*WHAT THIS TASK INVOLVES*. Every line of the material is to be returned verbatim. Pictures stay out.

*DATA BELOW*.

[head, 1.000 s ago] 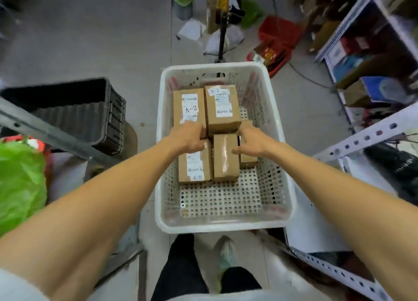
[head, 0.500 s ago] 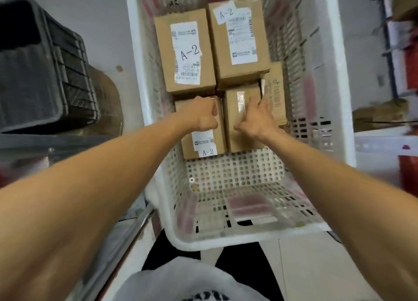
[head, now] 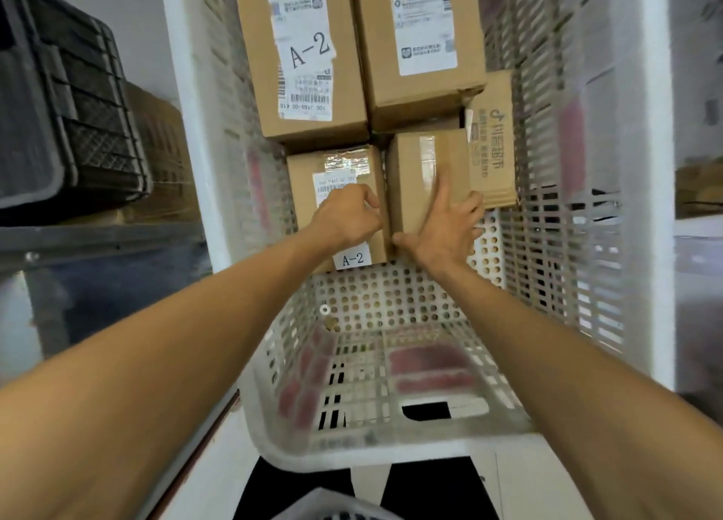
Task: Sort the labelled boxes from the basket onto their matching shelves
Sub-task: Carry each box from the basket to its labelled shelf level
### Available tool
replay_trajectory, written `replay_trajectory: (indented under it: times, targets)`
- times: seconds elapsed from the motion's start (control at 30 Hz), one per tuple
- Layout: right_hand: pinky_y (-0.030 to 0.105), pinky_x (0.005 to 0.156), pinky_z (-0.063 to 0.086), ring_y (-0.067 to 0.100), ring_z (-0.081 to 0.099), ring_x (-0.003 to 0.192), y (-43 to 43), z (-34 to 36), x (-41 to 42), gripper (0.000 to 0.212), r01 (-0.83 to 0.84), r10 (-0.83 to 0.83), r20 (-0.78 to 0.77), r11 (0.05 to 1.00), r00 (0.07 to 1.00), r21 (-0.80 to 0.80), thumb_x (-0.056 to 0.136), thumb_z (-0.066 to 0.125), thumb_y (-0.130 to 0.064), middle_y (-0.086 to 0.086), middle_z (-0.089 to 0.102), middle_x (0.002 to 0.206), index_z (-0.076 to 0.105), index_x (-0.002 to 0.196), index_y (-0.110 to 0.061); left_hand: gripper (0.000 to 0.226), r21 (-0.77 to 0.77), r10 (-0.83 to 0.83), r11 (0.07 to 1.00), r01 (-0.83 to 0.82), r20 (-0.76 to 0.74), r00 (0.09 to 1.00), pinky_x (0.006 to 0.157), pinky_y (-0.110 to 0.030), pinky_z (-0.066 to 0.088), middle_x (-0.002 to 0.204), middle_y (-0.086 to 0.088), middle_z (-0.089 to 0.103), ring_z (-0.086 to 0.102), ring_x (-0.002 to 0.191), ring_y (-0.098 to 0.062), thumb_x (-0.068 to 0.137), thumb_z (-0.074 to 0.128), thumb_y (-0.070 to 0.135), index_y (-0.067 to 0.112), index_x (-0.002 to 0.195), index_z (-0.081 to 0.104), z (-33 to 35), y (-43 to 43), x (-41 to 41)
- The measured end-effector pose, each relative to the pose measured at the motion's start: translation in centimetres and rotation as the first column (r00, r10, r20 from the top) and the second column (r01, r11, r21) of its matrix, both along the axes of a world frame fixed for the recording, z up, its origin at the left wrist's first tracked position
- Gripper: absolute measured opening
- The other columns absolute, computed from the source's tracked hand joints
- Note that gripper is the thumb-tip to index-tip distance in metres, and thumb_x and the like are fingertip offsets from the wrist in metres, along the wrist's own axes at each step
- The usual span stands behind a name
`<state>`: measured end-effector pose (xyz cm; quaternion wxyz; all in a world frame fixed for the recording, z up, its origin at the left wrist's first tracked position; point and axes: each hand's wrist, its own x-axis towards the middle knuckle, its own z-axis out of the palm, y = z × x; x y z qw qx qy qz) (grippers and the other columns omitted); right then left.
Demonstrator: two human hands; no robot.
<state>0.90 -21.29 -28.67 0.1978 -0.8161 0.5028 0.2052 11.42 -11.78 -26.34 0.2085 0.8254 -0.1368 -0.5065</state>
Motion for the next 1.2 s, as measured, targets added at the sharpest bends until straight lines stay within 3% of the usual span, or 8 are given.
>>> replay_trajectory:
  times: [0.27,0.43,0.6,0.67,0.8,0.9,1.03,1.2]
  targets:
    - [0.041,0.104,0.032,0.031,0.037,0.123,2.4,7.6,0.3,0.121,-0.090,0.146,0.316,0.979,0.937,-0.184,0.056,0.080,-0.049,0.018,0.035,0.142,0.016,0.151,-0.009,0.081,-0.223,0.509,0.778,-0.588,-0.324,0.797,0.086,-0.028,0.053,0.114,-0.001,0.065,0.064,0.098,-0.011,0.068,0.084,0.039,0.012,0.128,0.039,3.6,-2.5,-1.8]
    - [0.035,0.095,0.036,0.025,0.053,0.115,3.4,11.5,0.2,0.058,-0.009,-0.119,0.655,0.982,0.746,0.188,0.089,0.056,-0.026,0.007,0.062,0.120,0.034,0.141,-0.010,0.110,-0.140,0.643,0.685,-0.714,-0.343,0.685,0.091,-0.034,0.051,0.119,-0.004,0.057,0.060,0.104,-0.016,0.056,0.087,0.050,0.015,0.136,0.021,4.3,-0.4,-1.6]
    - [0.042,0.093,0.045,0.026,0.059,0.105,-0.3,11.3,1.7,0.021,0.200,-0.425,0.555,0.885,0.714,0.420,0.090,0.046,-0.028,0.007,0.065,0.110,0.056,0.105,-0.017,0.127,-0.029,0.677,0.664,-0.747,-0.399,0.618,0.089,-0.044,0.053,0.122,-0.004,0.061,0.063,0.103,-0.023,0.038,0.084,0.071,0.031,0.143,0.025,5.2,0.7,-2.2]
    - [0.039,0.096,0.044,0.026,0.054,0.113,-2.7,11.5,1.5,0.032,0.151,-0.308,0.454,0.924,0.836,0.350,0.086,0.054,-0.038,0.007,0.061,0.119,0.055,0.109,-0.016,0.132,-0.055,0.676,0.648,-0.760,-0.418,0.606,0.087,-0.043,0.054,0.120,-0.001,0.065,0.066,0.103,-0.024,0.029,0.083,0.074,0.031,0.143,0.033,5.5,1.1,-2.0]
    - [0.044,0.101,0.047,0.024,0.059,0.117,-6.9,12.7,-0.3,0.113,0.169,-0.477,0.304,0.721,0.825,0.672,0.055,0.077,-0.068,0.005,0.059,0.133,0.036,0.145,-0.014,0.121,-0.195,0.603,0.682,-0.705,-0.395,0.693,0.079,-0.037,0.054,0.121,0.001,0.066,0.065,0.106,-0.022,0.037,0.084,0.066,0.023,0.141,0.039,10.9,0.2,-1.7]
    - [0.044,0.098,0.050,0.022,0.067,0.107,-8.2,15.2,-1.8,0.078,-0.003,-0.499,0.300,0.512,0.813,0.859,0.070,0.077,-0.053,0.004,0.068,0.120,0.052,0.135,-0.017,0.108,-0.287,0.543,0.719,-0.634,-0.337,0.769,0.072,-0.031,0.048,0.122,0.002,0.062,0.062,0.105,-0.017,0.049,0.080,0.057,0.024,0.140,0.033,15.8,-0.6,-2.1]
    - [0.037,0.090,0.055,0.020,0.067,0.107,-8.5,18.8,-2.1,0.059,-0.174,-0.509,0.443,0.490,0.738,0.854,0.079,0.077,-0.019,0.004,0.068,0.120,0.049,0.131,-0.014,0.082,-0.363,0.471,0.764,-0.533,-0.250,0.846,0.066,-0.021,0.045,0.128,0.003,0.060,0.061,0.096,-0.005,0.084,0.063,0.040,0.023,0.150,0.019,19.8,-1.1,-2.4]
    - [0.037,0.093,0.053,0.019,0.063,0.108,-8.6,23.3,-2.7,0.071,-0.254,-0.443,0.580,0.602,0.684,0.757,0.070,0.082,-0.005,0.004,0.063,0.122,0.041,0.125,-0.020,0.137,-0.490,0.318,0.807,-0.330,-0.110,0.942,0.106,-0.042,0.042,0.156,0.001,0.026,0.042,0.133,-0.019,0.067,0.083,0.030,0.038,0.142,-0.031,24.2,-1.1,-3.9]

*ANSWER TO THE EXERCISE*.
[head, 1.000 s ago] 
[head, 0.500 s ago] 
[head, now] 
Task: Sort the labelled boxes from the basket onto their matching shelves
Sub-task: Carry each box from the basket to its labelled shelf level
### Available tool
replay_trajectory, written `replay_trajectory: (indented under it: times, targets)`
- times: seconds elapsed from the motion's start (control at 30 Hz), one per tuple
- Layout: right_hand: pinky_y (-0.030 to 0.105), pinky_x (0.005 to 0.156), pinky_z (-0.063 to 0.086), ring_y (-0.067 to 0.100), ring_z (-0.081 to 0.099), ring_x (-0.003 to 0.192), y (-43 to 43), z (-34 to 36), x (-41 to 42), gripper (0.000 to 0.212), r01 (-0.83 to 0.84), r10 (-0.83 to 0.83), r20 (-0.78 to 0.77), r11 (0.05 to 1.00), r00 (0.07 to 1.00), r21 (-0.80 to 0.80), thumb_x (-0.056 to 0.136), thumb_z (-0.066 to 0.125), thumb_y (-0.130 to 0.064), middle_y (-0.086 to 0.086), middle_z (-0.089 to 0.102), middle_x (0.002 to 0.206), index_z (-0.076 to 0.105), index_x (-0.002 to 0.196), index_y (-0.110 to 0.061); left_hand: gripper (0.000 to 0.226), r21 (-0.77 to 0.77), r10 (-0.83 to 0.83), r11 (0.07 to 1.00), r01 (-0.83 to 0.82), r20 (-0.76 to 0.74), r00 (0.09 to 1.00), pinky_x (0.006 to 0.157), pinky_y (-0.110 to 0.030), pinky_z (-0.066 to 0.088), middle_x (-0.002 to 0.204), middle_y (-0.086 to 0.088), middle_z (-0.089 to 0.103), ring_z (-0.086 to 0.102), ring_x (-0.002 to 0.191), ring_y (-0.098 to 0.062), thumb_x (-0.068 to 0.137), thumb_z (-0.074 to 0.128), thumb_y (-0.070 to 0.135), index_y (-0.067 to 0.112), index_x (-0.002 to 0.195), index_z (-0.081 to 0.104), z (-33 to 35), y (-43 to 43), x (-41 to 41)
- The measured end-effector pose, each relative to the pose measured at the motion's start: translation in centimetres and rotation as the first column (r00, r10, r20 from the top) and the second column (r01, r11, r21) of its matrix, both along the axes of a world frame fixed for the recording, z up, its origin at the left wrist's first tracked position
- Gripper: absolute measured opening
- The other columns absolute, computed from the source's tracked hand joints
- Note that gripper is the thumb-tip to index-tip distance in metres, and thumb_x and the like are fingertip offsets from the wrist in metres, along the wrist's own axes at each step
- The usual span stands behind a name
`<state>`: measured end-effector pose (xyz cm; quaternion wxyz; all in a world frame fixed for the recording, z up, its origin at the left wrist's first tracked position; point and axes: each hand's wrist, its own x-axis towards the middle knuckle, its own z-axis out of the palm, y = z × x; x y z qw qx qy qz) (grippers and the other columns omitted); right then left.
Demonstrator: two human hands; no robot.
<state>0.90 -21.29 -28.67 0.1978 -0.8161 0.5028 0.2052 11.42 -11.78 -26.34 0.2085 0.8254 -0.1368 -0.5065</state>
Motion for the next 1.2 s, as measured, targets added at the sharpest bends until straight lines stay within 3% of the usual span, or 8 are given.
>>> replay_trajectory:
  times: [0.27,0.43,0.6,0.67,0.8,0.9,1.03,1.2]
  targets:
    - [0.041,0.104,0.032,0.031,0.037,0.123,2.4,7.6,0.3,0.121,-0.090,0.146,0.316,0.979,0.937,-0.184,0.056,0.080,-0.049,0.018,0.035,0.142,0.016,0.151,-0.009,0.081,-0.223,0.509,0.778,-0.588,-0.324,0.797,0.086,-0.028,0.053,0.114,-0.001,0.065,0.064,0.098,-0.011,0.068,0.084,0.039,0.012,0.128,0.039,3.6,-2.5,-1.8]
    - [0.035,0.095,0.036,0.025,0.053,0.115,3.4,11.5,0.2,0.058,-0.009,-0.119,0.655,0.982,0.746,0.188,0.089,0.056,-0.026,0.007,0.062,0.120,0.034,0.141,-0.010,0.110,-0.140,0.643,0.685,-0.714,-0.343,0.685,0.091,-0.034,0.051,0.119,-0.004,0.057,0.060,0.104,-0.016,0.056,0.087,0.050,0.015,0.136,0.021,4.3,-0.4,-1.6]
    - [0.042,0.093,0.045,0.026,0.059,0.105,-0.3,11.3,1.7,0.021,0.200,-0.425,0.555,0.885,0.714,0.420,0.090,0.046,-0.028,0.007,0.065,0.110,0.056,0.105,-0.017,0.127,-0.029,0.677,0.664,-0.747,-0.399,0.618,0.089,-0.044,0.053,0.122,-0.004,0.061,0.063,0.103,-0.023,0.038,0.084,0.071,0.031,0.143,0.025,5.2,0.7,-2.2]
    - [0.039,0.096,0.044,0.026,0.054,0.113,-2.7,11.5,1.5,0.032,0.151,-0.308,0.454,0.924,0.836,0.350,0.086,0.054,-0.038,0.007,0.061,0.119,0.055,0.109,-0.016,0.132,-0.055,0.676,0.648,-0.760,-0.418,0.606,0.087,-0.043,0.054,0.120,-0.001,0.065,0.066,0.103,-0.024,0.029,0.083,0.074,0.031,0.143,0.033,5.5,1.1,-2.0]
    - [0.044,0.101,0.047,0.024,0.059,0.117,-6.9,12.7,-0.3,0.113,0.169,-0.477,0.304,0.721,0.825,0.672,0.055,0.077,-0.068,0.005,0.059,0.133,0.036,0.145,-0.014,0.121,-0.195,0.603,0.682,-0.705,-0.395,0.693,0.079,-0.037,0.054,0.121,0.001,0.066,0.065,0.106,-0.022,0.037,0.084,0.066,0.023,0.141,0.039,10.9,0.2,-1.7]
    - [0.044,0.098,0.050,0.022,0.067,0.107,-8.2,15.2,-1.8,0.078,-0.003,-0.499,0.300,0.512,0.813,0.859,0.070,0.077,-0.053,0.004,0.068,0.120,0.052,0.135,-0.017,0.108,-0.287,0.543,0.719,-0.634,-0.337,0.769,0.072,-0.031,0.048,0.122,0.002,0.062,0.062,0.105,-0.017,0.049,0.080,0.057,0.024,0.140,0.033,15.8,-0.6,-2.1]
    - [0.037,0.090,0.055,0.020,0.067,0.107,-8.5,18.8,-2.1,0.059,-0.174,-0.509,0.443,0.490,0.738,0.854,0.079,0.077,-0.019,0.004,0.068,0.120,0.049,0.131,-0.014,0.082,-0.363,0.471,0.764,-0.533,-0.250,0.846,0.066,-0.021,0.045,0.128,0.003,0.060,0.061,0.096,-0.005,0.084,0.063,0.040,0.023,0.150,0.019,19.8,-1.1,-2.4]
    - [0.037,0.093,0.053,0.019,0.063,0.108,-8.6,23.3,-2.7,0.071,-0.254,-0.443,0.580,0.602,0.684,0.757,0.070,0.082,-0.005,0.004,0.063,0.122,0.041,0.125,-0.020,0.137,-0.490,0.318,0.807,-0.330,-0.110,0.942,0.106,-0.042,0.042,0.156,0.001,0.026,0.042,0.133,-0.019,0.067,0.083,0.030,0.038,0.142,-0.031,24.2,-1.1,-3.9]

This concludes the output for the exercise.